September 02, 2005

What they were saying last year at around this time:
There was a heatwave in Europe this summer. It made life uncomfortable everywhere, from London to Rome. But only in France did the death toll climb up and up. The "brutal Iraqi summer" so eagerly anticipated by the Continent's anti-Americans is believed to have killed two US soldiers. The brutal Gallic summer wound up killing well over 10,000.

Why? It seems to have been a combination of factors.

Snobbery: The French regard air-conditioners as vulgar and American. Big government: The French healthcare system is designed for the convenience of its employees, so in summer it's on vacation. Heartlessness: The entire country goes to the beach in August, and having grand-mere along would be too much of a drag, so it's easier to leave her in her airless city apartment.

Bernard Mazeyrie, managing director of France's largest undertakers', noted that many of the bereaved were in no hurry to bury their aged loved ones, preferring to leave them on ice while they stayed sur la plage to finish their holidays.

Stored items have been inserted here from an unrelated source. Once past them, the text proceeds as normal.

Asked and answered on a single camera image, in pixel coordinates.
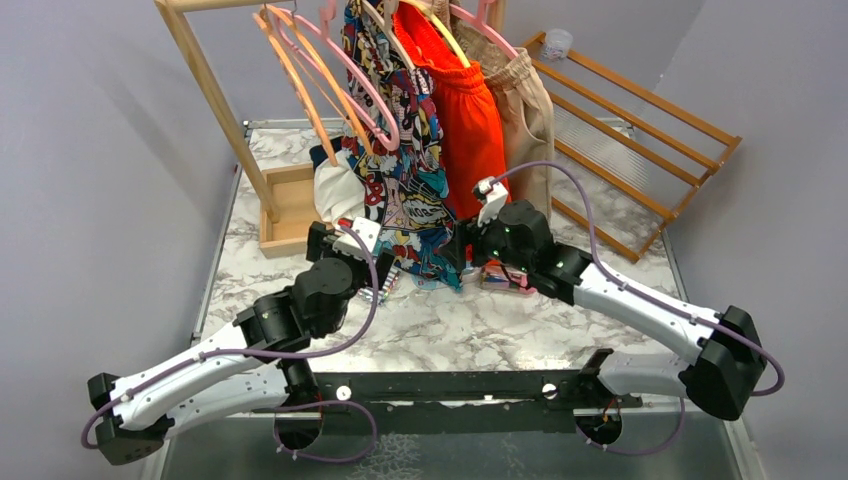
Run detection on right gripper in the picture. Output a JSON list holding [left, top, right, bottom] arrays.
[[438, 202, 533, 274]]

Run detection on clear plastic cup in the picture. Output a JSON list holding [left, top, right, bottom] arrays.
[[540, 28, 574, 61]]

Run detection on orange hanger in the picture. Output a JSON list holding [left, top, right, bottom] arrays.
[[253, 4, 373, 163]]

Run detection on light blue toy case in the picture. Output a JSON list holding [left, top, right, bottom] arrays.
[[412, 268, 481, 293]]

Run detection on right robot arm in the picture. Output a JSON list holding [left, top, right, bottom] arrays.
[[439, 201, 767, 420]]

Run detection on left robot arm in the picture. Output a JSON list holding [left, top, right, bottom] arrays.
[[80, 217, 394, 465]]

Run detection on pink white navy garment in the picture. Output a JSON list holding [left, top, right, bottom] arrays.
[[309, 136, 365, 224]]

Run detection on beige shorts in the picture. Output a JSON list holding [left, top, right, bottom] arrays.
[[433, 1, 554, 215]]

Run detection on wooden clothes rack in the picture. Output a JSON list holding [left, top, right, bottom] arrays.
[[153, 1, 506, 258]]

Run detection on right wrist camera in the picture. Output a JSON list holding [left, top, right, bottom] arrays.
[[473, 177, 509, 228]]

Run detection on comic print shorts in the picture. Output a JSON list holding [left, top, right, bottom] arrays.
[[342, 1, 461, 289]]

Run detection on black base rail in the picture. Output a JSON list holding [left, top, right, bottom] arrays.
[[274, 370, 642, 442]]

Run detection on pack of coloured markers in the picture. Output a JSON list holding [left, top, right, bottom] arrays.
[[357, 267, 402, 304]]

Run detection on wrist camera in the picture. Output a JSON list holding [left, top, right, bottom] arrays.
[[332, 217, 381, 259], [473, 177, 509, 228]]

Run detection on yellow hanger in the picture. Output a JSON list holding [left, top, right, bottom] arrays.
[[402, 0, 471, 68]]

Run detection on pink hanger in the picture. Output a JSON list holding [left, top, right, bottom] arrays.
[[448, 0, 518, 59], [255, 1, 400, 153]]

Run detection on orange shorts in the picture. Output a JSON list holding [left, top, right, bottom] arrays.
[[393, 2, 506, 220]]

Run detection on wooden slatted shelf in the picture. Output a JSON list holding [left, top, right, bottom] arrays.
[[524, 31, 742, 263]]

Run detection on pink hanger right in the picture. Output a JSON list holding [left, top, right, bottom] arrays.
[[448, 0, 518, 59]]

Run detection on cream hanger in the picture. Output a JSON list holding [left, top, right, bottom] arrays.
[[359, 0, 417, 72]]

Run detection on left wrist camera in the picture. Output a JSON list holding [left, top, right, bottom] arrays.
[[332, 217, 381, 259]]

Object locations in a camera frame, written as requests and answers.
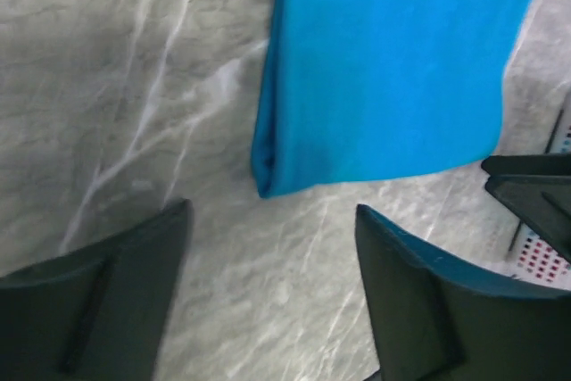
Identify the teal blue t-shirt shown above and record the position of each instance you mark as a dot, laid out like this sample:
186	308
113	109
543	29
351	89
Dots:
365	90

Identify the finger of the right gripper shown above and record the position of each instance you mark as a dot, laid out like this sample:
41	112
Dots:
535	188

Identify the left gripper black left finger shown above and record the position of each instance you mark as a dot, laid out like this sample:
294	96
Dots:
100	312

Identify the white plastic laundry basket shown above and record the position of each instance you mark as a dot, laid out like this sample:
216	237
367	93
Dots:
530	258

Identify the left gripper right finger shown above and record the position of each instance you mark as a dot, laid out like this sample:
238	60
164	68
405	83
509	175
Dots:
435	316

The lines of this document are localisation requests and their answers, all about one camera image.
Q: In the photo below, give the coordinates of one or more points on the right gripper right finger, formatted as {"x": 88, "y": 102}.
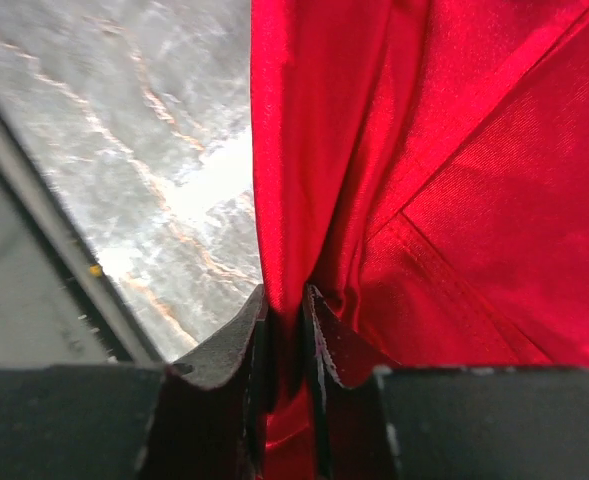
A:
{"x": 353, "y": 439}

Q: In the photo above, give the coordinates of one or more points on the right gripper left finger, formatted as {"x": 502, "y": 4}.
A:
{"x": 210, "y": 419}

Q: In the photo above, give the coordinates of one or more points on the red cloth napkin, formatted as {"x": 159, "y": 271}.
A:
{"x": 424, "y": 165}

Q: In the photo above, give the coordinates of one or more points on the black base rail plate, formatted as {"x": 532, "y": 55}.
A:
{"x": 56, "y": 304}

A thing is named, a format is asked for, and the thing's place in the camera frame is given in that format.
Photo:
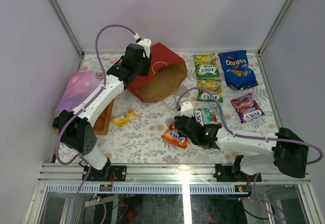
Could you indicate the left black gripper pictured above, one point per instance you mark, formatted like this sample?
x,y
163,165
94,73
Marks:
x,y
143,65

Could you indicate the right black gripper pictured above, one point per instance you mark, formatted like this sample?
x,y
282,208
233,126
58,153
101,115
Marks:
x,y
194,119

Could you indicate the teal mint candy bag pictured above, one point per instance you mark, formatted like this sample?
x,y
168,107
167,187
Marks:
x,y
209,115

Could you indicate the orange fruit candy bag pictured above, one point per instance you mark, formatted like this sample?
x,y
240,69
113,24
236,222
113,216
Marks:
x,y
174,137

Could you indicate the red paper bag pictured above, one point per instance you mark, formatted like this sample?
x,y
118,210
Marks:
x,y
166,73

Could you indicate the purple snack packet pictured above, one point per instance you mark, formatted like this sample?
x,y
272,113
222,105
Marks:
x,y
247,108

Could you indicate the green yellow snack packet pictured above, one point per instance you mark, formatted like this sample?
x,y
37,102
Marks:
x,y
209,90

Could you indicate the yellow small snack bar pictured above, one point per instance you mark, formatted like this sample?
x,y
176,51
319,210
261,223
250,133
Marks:
x,y
125,118

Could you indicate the blue chips bag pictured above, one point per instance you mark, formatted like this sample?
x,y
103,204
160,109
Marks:
x,y
236,70

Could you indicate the green candy bag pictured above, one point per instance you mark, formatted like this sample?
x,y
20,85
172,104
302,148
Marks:
x,y
206,66

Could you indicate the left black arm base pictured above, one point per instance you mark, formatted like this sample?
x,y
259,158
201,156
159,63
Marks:
x,y
110,173

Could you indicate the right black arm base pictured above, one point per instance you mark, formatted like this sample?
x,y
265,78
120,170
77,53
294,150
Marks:
x,y
232,173

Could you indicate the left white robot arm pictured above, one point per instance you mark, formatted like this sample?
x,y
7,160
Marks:
x,y
76,127

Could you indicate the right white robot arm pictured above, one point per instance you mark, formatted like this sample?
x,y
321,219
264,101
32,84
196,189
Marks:
x,y
284,151

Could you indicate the purple frozen gift bag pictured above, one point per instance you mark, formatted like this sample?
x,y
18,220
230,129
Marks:
x,y
79,87

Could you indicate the floral table cloth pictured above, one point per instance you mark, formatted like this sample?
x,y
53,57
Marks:
x,y
140,141

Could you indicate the orange wooden tray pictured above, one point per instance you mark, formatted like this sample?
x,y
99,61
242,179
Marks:
x,y
101,125

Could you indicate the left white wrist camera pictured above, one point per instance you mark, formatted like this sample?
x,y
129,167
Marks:
x,y
145,43

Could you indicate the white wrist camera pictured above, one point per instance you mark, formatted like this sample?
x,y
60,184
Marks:
x,y
145,43
185,109

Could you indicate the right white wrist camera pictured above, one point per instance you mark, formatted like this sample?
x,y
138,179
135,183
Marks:
x,y
185,109

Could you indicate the aluminium front rail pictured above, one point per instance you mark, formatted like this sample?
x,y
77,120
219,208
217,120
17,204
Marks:
x,y
156,179

By the standards of the world, Iran, China and France are all wealthy societies. They're vulnerable to "events" because of their organizational principles – a primitive theocracy which disdains modernity; a modified totalitarianism which thinks you can reap the benefits of capitalism without the institutions of liberty; and a cradle-to-grave welfare state that has so enfeebled its citizens' ability to act as responsible adults that even your dead mum is just one more inconvenience the government should do something about.
--Mark Steyn
In a period of two weeks during August, more than 11,000 elderly French men and women died of heat stroke. It is important to note this is not nearly the scandal in France that it would be in America. In fact, upon hearing the news, French president Jacques Chirac decided to stay on vacation in Quebec, Canada.

Why not? Because, in the words of British historian Paul Johnson, the French – like most Europeans, and like most left-thinking people anywhere – love ideas more than people.

(snip)

[T]he future of the world is either European secular socialism, Islamic totalitarianism or the unique American combination of Judeo-Christian religiosity and political and economic liberty.

Few Americans are attracted to the second possibility, but vast numbers look to Europe as a model. One hopes that the next time they do, they will note the 11,000 elderly dead in France. But don't bet on it.
--Dennis Prager
As of writing, there are in excess of 300 corpses yet unclaimed. It is the normal policy in France that if a body is not claimed within six days, it is buried in a pauper’s grave. But, given that it’s the month of the grande vacance, the French are cutting the relatives a little slack. As an official indicated understandingly, it’s August and many of the relatives may not wish to cut into their month long vacation to come home early to claim a body.

As the numbers of heat deaths climb, a final figure of close to 20,000 is being seen as not unrealistic – in other words, a humanitarian disaster.

Meanwhile, the death toll in Guantanamo Bay, which the French are in the habit of condemning with dainty disgust as barbaric, sweltering, fetid and inhuman, remains remarkably stable: None.
--Dennis McQueen, World Net Daily
Does anyone else find this claim suspicious? "France's worst heat wave on record has killed an estimated 3,000 people across the nation, the Health Ministry said Thursday, as the government faced accusations that it failed to respond to a major health crisis," the Associated Press reports from Paris.

Three thousand deaths? In a Western European country? Because of the weather? This is the kind of death toll usually reserved for Third World natural disasters--Chinese earthquakes, Bangladeshi floods and the like. Has the heat really killed 3,000 Frenchmen?
--James Taranto, WSJ
I root for hurricanes. When, courtesy of the Weather Channel, I see one forming in the ocean off the coast of Africa, I find myself longing for it to become big and strong--Mother Nature's fist of fury, Gaia's stern rebuke. Considering the havoc mankind has wreaked upon nature with deforesting, stripmining, and the destruction of animal habitat, it only seems fair that nature get some of its own back and teach us that there are forces greater than our own.
--James Wolcott

[all links via Crooked Timber, exc. for the Wolcott post, which the author had the good sense to apologize for before Katrina struck landfall]

UPDATE: My bad. The French heat wave occurred two years ago, and most of the above quotes originated then.